Lucinda Williams, the enormously talented singer/composer, says she gets up at around ten-thirty in the morning. I have an equally talented friend who is up by five a.m. every day, and another who sleeps until noon. I envy all of them. Not for the hours they rise, but for being so calm about it. They just accept that they are early or late risers and feel no need to justify it.
I, on the other hand, require a full eight hours sleep every night, with a ten-hour night of hibernation thrown in at least once a week. Otherwise, I’m useless. Furthermore, I apparently have some kind of inner battery that has to be charged by sunlight. If I have to open my eyes before the sun is above the horizon, I feel zapped all day. That means that if I go to bed early and sleep until around seven a.m., I’m ready to get up and get things done. At least that’s how it is in theory. In practice, it’s not quite that way.

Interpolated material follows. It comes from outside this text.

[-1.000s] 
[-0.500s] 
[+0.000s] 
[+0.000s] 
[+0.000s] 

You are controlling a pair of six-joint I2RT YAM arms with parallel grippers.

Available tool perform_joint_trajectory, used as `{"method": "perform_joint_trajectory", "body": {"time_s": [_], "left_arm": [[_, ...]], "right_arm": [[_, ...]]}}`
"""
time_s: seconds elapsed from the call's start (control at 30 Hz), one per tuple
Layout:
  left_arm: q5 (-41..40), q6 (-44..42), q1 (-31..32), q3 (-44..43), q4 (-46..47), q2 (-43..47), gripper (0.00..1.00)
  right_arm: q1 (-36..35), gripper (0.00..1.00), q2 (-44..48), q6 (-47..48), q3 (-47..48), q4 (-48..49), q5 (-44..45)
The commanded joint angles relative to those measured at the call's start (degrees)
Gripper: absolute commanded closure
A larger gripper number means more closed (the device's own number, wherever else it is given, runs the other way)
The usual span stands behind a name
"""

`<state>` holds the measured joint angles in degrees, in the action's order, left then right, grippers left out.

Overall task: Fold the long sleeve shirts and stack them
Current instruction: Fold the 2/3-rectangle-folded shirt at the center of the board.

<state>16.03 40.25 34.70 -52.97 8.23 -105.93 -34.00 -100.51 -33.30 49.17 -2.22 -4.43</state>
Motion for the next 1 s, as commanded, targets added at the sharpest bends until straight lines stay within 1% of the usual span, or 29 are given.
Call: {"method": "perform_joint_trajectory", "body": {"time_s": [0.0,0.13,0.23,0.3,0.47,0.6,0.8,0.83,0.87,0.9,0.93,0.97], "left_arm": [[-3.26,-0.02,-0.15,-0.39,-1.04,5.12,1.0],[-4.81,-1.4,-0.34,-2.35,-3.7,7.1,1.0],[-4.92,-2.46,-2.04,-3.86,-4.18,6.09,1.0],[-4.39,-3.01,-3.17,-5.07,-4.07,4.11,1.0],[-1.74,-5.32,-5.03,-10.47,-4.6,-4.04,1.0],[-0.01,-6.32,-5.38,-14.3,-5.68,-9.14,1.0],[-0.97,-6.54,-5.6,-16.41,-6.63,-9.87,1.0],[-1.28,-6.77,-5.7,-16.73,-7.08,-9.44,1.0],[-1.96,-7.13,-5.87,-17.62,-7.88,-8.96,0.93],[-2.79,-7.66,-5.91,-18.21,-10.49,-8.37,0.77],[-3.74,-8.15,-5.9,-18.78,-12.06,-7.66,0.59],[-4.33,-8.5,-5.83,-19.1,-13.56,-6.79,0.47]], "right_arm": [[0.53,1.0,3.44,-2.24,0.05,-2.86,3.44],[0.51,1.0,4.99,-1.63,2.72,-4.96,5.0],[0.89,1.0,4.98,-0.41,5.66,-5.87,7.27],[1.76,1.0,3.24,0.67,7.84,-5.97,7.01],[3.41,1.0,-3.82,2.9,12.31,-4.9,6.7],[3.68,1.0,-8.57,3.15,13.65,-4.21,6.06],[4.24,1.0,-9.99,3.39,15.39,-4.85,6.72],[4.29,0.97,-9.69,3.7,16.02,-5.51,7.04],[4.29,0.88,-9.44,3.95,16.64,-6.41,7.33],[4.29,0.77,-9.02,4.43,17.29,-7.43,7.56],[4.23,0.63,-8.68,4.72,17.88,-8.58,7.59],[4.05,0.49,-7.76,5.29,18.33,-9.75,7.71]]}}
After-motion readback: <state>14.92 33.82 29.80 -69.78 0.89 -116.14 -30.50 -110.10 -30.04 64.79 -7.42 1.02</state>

Before I get out of bed, I do twenty minutes of the Hu-Breath, a breathing exercise that has the cardiovascular benefit of a full hour of aerobics. Since aerobic exercise has been shown to be more beneficial in preventing heart disease, diabetes, and cancer than any drug, I figure my twenty minutes of exercise is time well spent. Then I spend about fifteen minutes writing in my journal. That’s quality time too, because I unload all my mental snarls onto the pages, work out plot problems there, confess my hopes and dreams there and get mentally charged. So now I’ve spent twenty minutes breathing and fifteen minutes writing. It’s getting close to eight o’clock, and I’m still in bed.

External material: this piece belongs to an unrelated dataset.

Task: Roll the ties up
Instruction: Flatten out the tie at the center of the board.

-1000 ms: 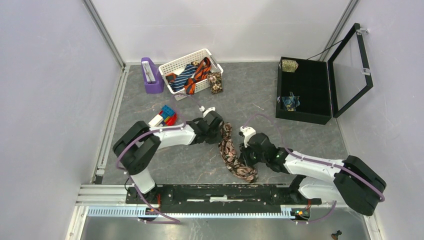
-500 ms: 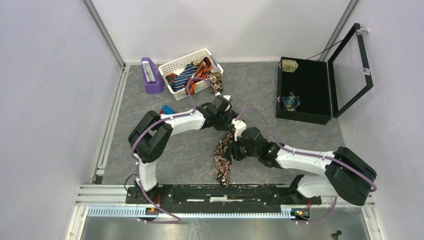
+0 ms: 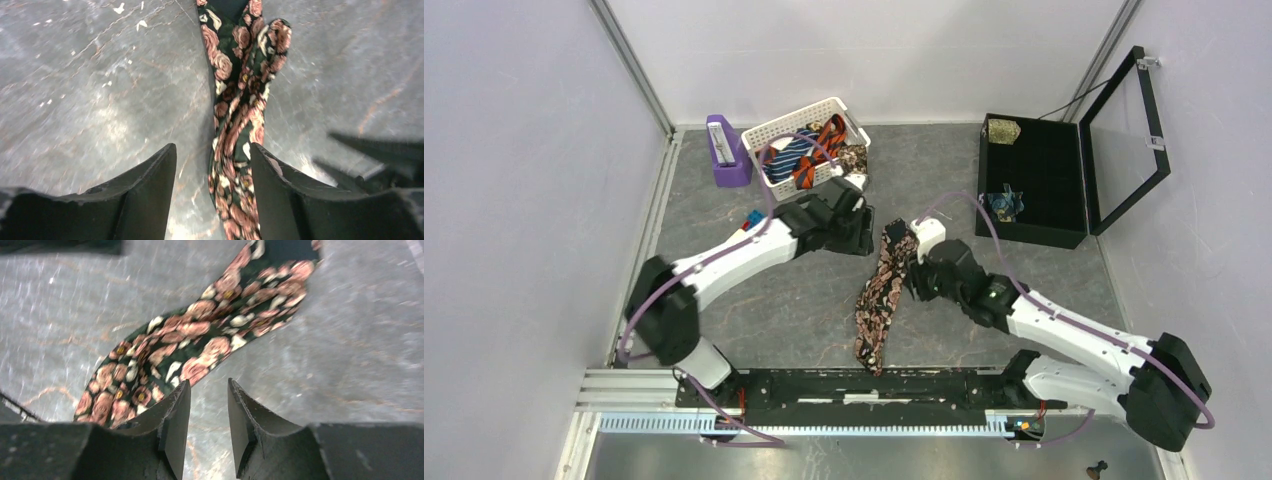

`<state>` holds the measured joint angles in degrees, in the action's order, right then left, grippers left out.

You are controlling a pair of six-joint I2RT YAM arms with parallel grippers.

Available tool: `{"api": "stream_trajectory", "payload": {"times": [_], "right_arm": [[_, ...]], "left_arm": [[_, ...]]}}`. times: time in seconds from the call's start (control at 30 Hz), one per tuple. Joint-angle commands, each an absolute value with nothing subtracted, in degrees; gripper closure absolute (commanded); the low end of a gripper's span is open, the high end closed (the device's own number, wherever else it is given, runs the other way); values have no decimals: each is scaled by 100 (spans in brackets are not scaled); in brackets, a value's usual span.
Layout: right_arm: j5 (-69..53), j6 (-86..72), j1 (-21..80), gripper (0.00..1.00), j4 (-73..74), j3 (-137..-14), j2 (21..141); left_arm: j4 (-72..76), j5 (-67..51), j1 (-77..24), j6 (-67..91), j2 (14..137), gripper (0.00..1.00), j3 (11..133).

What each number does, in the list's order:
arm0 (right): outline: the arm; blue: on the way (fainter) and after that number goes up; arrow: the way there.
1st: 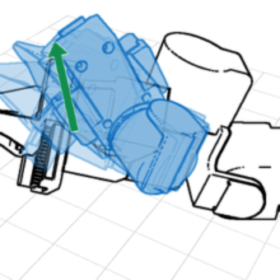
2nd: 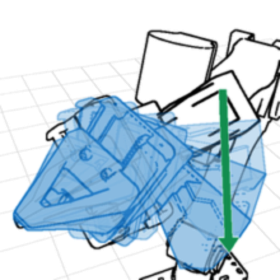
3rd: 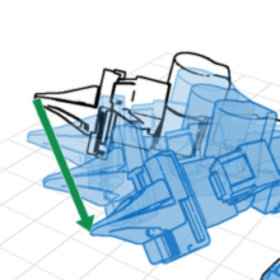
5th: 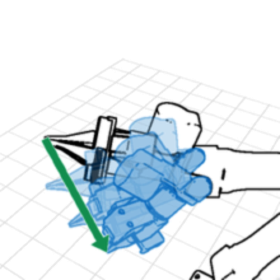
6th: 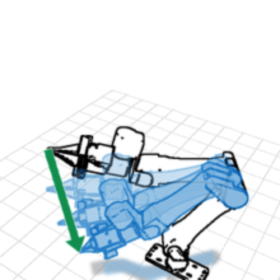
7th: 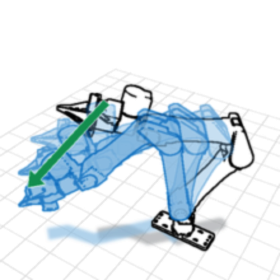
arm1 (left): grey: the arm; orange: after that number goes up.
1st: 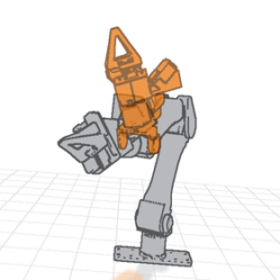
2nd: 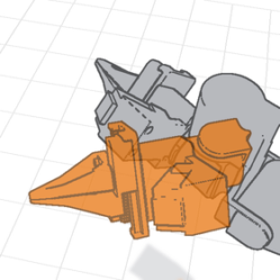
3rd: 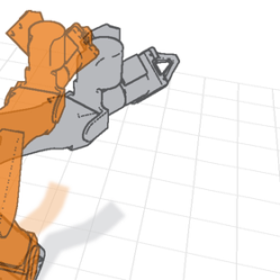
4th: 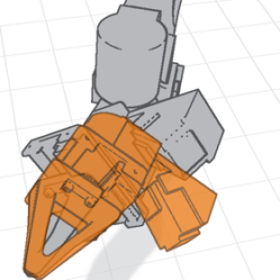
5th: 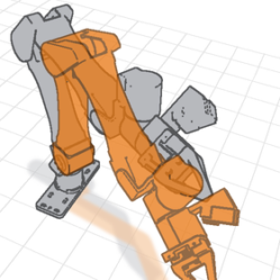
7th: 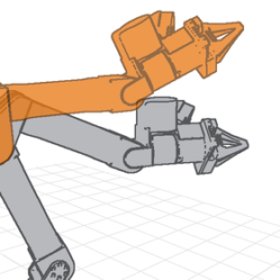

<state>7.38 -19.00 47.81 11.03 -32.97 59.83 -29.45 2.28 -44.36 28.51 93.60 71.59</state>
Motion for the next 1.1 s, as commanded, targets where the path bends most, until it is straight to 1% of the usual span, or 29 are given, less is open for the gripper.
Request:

Then I read an inspirational passage to lift my own thinking to a higher level. For about fifteen minutes, I read and consider how the ideas apply to me and my life. Now it’s after eight, but I’m still not ready to get up until I meditate. I spend about thirty minutes in meditation every morning. There was a time when I had interesting experiences during my meditating time, but I outgrew that stage. Now I just meditate, but I find that my life becomes bumpy if I stop doing it every morning.
When I finally get up and make my bed, I’ve been awake and busy almost two hours. By the time I shower and dress and leave my bedroom, it’s past nine o’clock, and I feel like Bat Woman coming out of her Bat Cave. Yes, I’ve tried doing all those morning things at night, but it doesn’t work. I have to do them before the day begins or I’m off-kilter.
If I were a tea and toast kind of person, I could whip through breakfast in a trice — whatever a trice is — and get to work right away. But I’m an egg and toast and juice and coffee kind of person. The juice gets protein powder stirred in and the stuff is like powdered glue so it takes forever to mix it. Even though I’m far behind any normal person’s schedule then, I go ahead and read the morning paper while I eat breakfast. Sometimes I do the crossword puzzle too. Manuscripts are waiting. E-mails need to be answered. Phone calls need to be made, and I’m still lolling around with a second cup of coffee.
All of which is the reason why I am envious of people who look you in the eye and say, “I get up at noon” or “I’m up before five,” and you can like it or lump it. I always feel slightly defensive about the time I leave my Bat Cave, and if anybody asks, I always say what time I wake up, not what time I get up. The truth, of course, is that nobody gives a gnat’s heinie what time I get up. It all goes back to having parents who believed that lying in bed past sunrise was a sign of moral degeneration. I know that’s not true. But no matter how many books I write or how much I may overcompensate, deep in my heart I feel like a slug if I don’t get up before the sun.